In “Aveu,” (French for “confession”), Hruby continues his passion for both history and death.
Another one of his loves and passions is for other artists and their works which he is touched by and finds magnificent. One of the first poets in the 21st century to do so, he has singled out various world visual artists and their works and, honored them by promoting their works through marriaging it with his powerful compositions, which is often also inspired by their works. Touched by what he sees and feels from any particular work, Hruby then goes into the writing studio and creates a composition from the work he is studying. Generally, this process can take up to a week. “Aveu” features the photographic work of Oleg Holovackiy.
In his own words ……
“There is something about standing in an empty room that is centuries old. The old faded wallpaper that looks back at you from the walls. The pungent smell of the wooden floors beneath your feet. The old fireplace that is no longer in use. And at night, the dim lighting that barely illuminates the room. Its shadowy light reflecting off of a long-faded chandelier and, there is always the window.
And to stand there alone in such a room, I cannot help but feel it. To sense so much that has taken place in it. To imagine the stories the walls could tell if they could talk. To tell of all that has happened within them.
To hear the odd sound on the wooden floors of shoes that are no longer worn today. The aroma of a cigar. The smell of fresh baked bread. The sound of a rocking chair – wood-on-wood. The sound of ruffling from a woman’s style of dress that is no longer worn. The clanging sound of glasses made of crystal. Laugher in the room that came from people once-upon-a-time but who are now long gone. In this empty room, their presence still seems to live. The sound of a baby’s cry. Children running around and playing on the wooden floors.
Heated words thrown across the room between man and woman. The passion of lovers felt. The sadness of death.

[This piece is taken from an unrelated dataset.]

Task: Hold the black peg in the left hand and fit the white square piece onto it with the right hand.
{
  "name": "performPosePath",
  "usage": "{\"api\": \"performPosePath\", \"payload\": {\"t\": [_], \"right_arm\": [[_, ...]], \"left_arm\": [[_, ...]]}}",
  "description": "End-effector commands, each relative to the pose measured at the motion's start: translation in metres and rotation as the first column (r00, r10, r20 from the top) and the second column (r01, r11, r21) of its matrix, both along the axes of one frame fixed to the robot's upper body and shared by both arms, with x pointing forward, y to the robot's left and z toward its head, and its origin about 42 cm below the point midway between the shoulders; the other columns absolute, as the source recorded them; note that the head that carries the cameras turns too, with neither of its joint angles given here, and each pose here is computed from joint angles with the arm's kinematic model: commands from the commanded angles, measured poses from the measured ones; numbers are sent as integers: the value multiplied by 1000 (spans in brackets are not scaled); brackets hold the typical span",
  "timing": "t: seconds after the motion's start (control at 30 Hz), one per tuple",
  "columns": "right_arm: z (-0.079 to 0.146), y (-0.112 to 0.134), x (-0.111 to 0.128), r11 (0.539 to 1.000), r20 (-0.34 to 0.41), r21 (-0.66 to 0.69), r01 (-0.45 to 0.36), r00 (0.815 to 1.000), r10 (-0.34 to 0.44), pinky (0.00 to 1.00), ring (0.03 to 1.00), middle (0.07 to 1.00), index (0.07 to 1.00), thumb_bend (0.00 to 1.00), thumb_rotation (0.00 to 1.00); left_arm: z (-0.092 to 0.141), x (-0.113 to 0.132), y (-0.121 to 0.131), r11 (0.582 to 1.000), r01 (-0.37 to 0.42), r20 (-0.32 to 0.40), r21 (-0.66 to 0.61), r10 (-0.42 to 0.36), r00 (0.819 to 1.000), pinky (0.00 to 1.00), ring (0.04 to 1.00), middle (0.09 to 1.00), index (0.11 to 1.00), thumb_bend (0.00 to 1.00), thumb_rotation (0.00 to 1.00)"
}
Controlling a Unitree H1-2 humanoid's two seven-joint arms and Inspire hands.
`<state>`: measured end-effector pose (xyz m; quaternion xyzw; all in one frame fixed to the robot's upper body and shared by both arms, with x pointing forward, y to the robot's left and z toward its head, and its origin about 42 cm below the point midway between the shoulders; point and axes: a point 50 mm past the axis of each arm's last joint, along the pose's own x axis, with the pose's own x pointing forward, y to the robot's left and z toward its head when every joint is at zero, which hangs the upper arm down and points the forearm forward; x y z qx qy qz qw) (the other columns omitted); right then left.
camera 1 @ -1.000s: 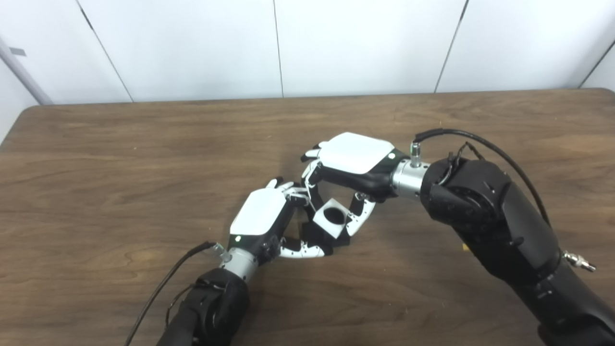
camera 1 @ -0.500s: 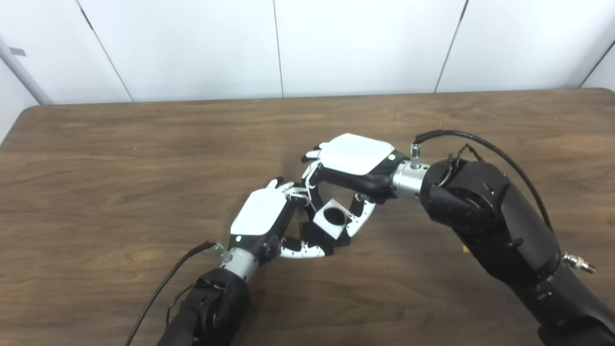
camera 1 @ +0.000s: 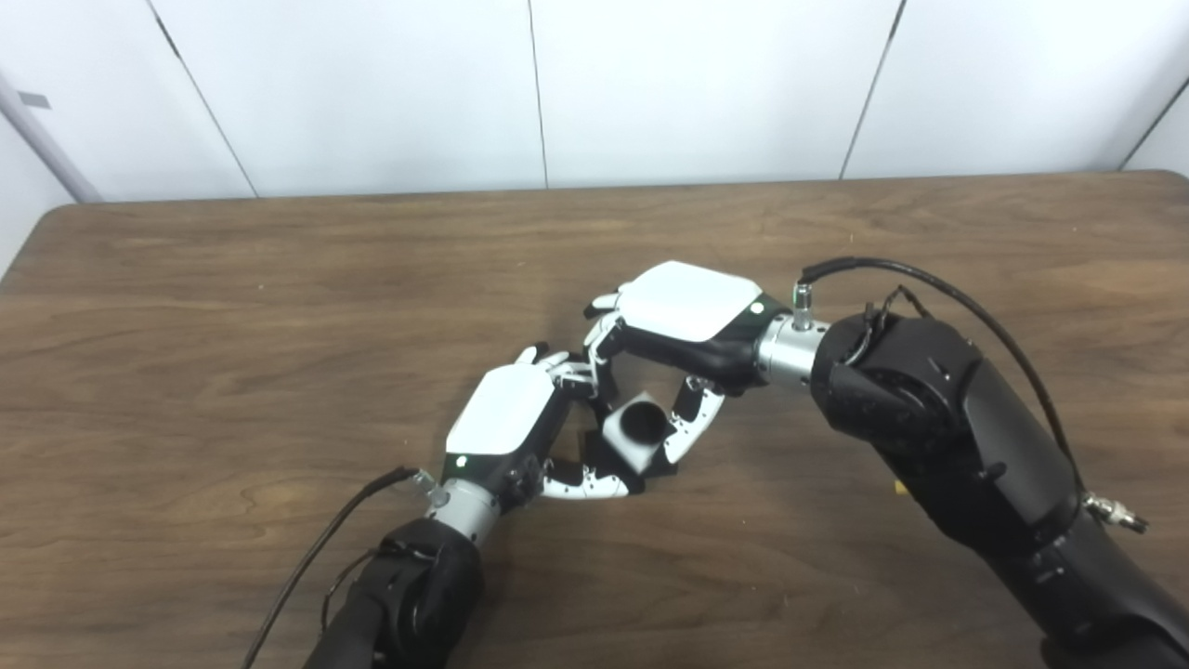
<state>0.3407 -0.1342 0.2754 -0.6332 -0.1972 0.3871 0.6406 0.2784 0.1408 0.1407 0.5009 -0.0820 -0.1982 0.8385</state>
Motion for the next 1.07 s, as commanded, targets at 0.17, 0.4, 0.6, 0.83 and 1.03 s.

And the window …. to look out as they once did. Standing in their very footsteps and gazing out where perhaps not much has changed at all except the style of clothes worn by those walking by down below. Or ,to gaze out such a window and nothing is any longer as they once saw it. The same sunlight however, still pierces through its panes every morning … that has never changed. Sounds of horses, carriages, and hawkers long gone too.
All of it gone now except the room that you stand in. It remains with the spirits of what once was, … and what will never be again.”